Motivation
It’s a familiar situation to anyone who has tried representing tree structures (for example, a folder hierarchy) in an SQL database. You might have a table that tells you the parent-child relationships:
CREATE TABLE EntityParents (
EntityID nvarchar(64) NOT NULL,
ParentEntityID nvarchar(64) NOT NULL
)
But now how do you retrieve a list of not only an entity’s immediate children, but their children too, all the way down — i.e. a list of all descendants of an entity? You might need to do that to prevent the user from creating cycles in the structure.
A common strategy is to retrieve all the immediate children first, then all their children in another query, and to keep going until no more descendants are returned. Unfortunately, the number of queries increases with the log of the size of the tree, and even worse, the size of each query increases linearly. It’s a time-bomb waiting to go off when your tree becomes so large that the RDBMS begins to refuse processing queries with such a long list of constants in it.
In this blog entry, I will consider a more general case than tree structures, namely directed acyclic graphs (DAGs). This means every entity can have multiple parents, not just one. We only need to keep one restriction: no cycles. Hence acyclic. All trees are also DAGs, so everything works exactly the same for tree structures. My examples will also assume that you have a parent-child table just like the one above, which you will need for DAGs; for tree structures, you don’t need it (you can just have a ParentEntityID column in the entity's primary table), but you can easily adapt the examples to work accordingly.
Introducing transitive closures
The solution involves an extra table, whose contents are strictly speaking redundant (because they can theoretically be derived from the parent-child table), but which will enable very efficient queries of the kind I mentioned earlier. This extra table will contain the transitive closure of the parent-child relationship. Sounds complicated? It’s actually very simple: The transitive-closure table contains a row for every pair of entities that are ancestor and descendant of each other.
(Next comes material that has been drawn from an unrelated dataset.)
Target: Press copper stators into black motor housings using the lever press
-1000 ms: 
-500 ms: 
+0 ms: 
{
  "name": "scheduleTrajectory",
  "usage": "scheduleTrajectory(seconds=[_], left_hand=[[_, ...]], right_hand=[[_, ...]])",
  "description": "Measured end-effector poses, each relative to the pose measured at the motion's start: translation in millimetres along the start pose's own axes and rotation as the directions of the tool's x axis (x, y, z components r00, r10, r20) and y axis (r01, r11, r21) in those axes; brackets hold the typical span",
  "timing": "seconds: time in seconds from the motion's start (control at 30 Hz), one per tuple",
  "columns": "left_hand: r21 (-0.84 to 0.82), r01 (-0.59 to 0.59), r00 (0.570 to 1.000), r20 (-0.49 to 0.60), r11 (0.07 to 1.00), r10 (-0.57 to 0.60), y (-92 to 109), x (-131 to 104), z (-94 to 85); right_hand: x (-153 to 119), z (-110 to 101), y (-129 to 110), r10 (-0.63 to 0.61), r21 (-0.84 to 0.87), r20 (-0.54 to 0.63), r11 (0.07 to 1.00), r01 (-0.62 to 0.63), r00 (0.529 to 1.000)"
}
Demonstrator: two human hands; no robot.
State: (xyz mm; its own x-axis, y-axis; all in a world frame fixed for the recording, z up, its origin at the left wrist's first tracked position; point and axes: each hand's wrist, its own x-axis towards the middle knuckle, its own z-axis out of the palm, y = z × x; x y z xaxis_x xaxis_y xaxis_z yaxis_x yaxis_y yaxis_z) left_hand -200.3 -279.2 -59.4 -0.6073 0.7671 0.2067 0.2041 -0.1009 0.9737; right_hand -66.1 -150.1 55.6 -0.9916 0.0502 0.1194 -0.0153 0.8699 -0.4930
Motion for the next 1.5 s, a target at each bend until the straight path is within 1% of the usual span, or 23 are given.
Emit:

In other words, if [EntityA, EntityB] is a row in your table, it means that EntityB is either a child of EntityA, or a grandchild, or a great-grandchild, etc. Conversely, it also means that EntityA is either a parent of EntityB, or a grandparent, etc.
To make querying this table even simpler, we additionally throw in all pairs of the same entity. In order words, [EntityA, EntityA] will also be a row in the table; so if [EntityA, EntityB] is a row, it could be that EntityA and EntityB are the same entity. Mathematically speaking, that makes the table the transitive-reflexive closure of the parent-child relationship, but I will sacrifice total accuracy for brevity and call them just transitive closures.
Finally, I’ll also have a Distance column which will tell us how far away two entities are in the hierarchy, i.e. how many generations there are between them:
CREATE TABLE EntityTC (
Ancestor nvarchar(64) NOT NULL,
Descendant nvarchar(64) NOT NULL,
Distance int NOT NULL
)
To illustrate all this with a simple example, let’s consider a situation with four entities whose parent-child relationships are shown below. In that scenario, the transitive closure would look like this:
EntityParents |
ParentEntityID | EntityID |
Cedric | Kenny |
Cedric | Lilo |
Lilo | Adrian |
|
EntityTC |
Ancestor | Descendant | Distance |
Cedric | Cedric | 0 |
Kenny | Kenny | 0 |
Lilo | Lilo | 0 |
Adrian | Adrian | 0 |
Cedric | Kenny | 1 |
Cedric | Lilo | 1 |
Lilo | Adrian | 1 |
Cedric | Adrian | 2 |
|
Notice the last entry, [Cedric, Adrian, 2], which tells us that there is a link from Cedric to Adrian via something else (Lilo in this example).
Keeping the transitive closure up to date efficiently
Generating such a transitive-closure table from the parent-child relationship table can take a while if the structure is large. Therefore, we cannot afford to re-generate it every time anything changes. We need to keep it up to date incrementally. It turns out that it’s actually possible to do that pretty efficiently. We’ll consider four cases and see how we can update the transitive closure in no time:
- when a new entity is created, initially with no parents or children;
- when an entity with no parents or children is deleted;
- when a parent-child link is added;
- when a parent-child link is removed.
Let’s go through these in order.
1. when a new entity is created
This case is trivial. If the entity has no parents or children, then it has no ancestors or descendents either. We only need to insert the one row into the transitive-closure table that actually makes it the transitive-reflexive closure, remember?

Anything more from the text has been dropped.